〈溶接ヒューム〉が特定化学物質に追加。特定化学物質とは?
溶接ヒュームが、労働者に神経障害等の健康障害を及ぼす恐れがあることが明らかになったことから、ばく露防止や健康管理を促進するために労働安全衛生法施行令等が改正されたようです。
これにより、溶接ヒュームは管理第2類物質として新たに規定されました。
目次
溶接ヒュームとは
アーク溶接は溶接棒と母材の間にアークを発生させて、
その熱で溶接棒を溶かして接着させる溶接方法です。
その高熱によって金属が溶けて発生する粉塵を「溶接ヒューム」と呼びます。
人体への影響
溶接ヒュームとは非常に細かい粉塵で、空気中に漂うヒュームを吸い込んだとしても
気づくことは無いと思います。
しかし、人体には非常に有害であり、長期間に渡り多量に摂取し続けると「じん肺」と言う病気になってしまいます。
じん肺とは、肺の組織が繊維化して、肺の弾力が失われてしまう非常に恐ろしい病気です。
重症化してしまうと、少しの運動でも息切れや動悸がして日常生活にも支障が出てしまいます。
また、じん肺は一度発症すると現時点では根本的な治療方法が無いので、とても厄介な病気なのです。
対策としては、換気設備の設置や防塵マスクの着用等です。
防塵マスクの規格や選定方法などを知りたい方はコチラの記事も参考にしてみて下さい。
特定化学物質とは
労働安全衛生法施行令の別表第3に規定されている物質のことを特定化学物質と言います。
第1類から第3類に分けられています。
第1類は、癌などを引き起こす物質のうちで、特に有害性が高く、厳重な管理が必要になるもの、
第2類は、同じく癌などを引き起こす物質のうちで、第1類には該当しないもの、
第3類は、大量漏洩によって急性中毒を引き起こすとされるもの、
と分類されています。
また、これらを取り扱う作業所には、国家資格である特定化学物質作業主任者の資格保有者をおかなければならないとされています。
特定化学物質作業主任者とは
特定化学物質作業主任者は国家資格ではありますが、講習を受けるだけで取得できる資格のようです。
また、受講するにあたって必要な資格も特にないようで、未経験者でも取得しやすい資格になっているようです。

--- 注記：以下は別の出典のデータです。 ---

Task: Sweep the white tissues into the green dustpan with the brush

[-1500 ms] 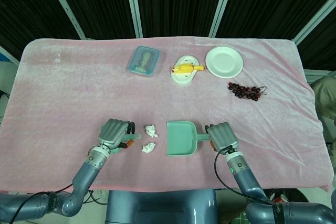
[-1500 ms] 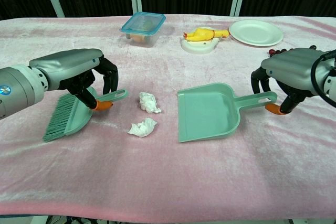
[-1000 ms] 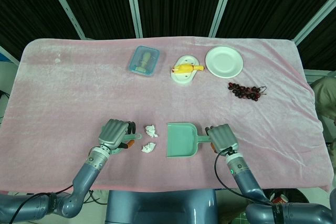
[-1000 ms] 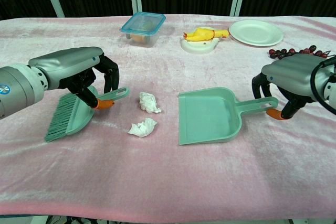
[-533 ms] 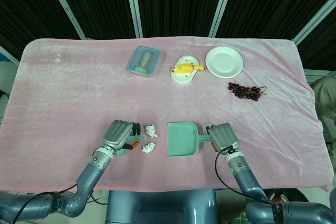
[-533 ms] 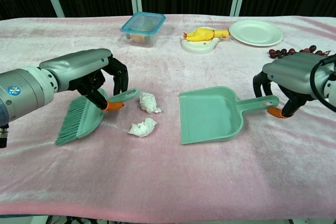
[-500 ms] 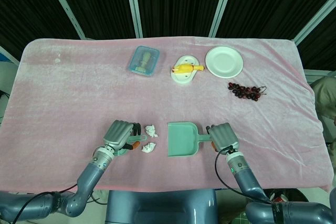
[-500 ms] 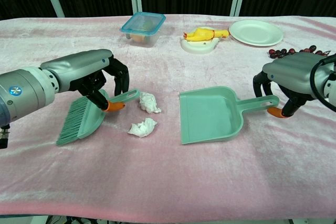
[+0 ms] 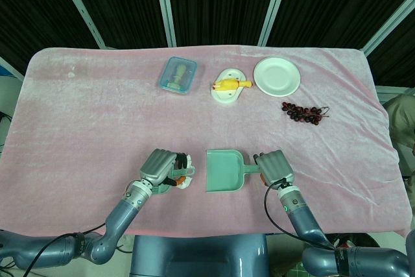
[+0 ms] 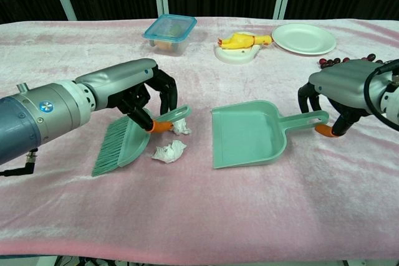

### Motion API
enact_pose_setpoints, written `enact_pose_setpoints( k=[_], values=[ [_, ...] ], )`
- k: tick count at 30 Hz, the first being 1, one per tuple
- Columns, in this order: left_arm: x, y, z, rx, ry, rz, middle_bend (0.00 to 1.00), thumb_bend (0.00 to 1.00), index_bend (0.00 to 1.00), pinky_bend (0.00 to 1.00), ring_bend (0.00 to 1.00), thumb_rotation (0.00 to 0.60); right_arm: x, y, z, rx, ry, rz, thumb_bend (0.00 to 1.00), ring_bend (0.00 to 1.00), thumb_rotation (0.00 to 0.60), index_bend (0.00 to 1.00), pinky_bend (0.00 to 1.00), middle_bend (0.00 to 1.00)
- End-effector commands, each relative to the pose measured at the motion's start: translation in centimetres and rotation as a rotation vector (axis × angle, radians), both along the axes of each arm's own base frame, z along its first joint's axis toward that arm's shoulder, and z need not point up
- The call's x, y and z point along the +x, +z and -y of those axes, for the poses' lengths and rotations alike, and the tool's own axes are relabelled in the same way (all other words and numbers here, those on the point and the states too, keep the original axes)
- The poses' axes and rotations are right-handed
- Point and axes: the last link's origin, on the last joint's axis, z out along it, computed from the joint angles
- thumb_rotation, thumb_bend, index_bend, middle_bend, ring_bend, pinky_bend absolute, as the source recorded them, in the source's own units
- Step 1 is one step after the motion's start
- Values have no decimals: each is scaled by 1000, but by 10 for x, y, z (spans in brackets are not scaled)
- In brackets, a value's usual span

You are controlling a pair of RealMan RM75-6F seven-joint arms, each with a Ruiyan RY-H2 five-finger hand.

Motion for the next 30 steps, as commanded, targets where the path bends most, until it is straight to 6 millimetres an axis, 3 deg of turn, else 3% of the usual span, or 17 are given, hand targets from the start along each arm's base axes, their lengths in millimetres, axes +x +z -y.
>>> enact_pose_setpoints(
  k=[1, 9, 21, 30],
  values=[
    [7, -5, -2, -12, -12, 9, 692, 422, 659, 999, 858, 600, -1, 0, 0, 4, -5, 4, 463, 659, 600, 616, 766, 536],
    [37, -27, -9, -16, -37, 92, 693, 422, 659, 999, 858, 600, -1, 0, 0, 7, -13, 14, 465, 658, 600, 616, 766, 535],
    [114, -55, -16, -4, -144, 232, 692, 422, 657, 999, 858, 600, 0, 5, -2, 1, -18, 13, 467, 658, 600, 616, 767, 536],
    [150, -46, -17, 28, -216, 337, 690, 422, 652, 999, 858, 600, 1, 7, -1, -2, -15, 11, 467, 659, 600, 616, 766, 536]
  ],
)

仕事の内容や試験の内容等の詳細は、外部リンクとなりますがこちらをご覧ください。
特定化学物質に追加された事で何が必要になるか
- 特定化学物質作業主任者の選任
- 特定化学物質に係る特殊健康診断の実施
- 屋内においてアーク溶接を行う場合に、ばく露防止措置や作業場の濃度測定等の措置
などが必要になるようです。
特定化学物質作業主任者が行うこと
- 作業の方法を決定し、労働者を指導する
- 換気装置を一ヶ月を超えいない期間ごとに点検する
- 保護具の使用状況を監視する
特殊健康診断の実施
じん肺法に基づくじん肺健康診断に加えて、
溶接ヒューム等を取り扱う業務に常に従事する労働者に対して、
半年以内ごとに1回、定期に特定化学物質に係る特殊健康診断を実施する必要があります。
屋内においてアーク溶接を行う場合に、ばく露防止措置や作業場の濃度測定等の措置
全体換気装置による換気の実施等、溶接ヒュームの濃度測定、濃度測定実施後の措置、呼吸用保護具の使用等、掃除の実施等、各種の実施や措置が必要になります。
詳しい内容、施工期日などは各都道府県の労働局ホームページをご覧ください。
最後に
事業所等では改正により対応に追われることもあるかも知れませんが、
余裕を持って準備し、安全な職場環境を整えましょう。
ご覧いただきありがとうございました。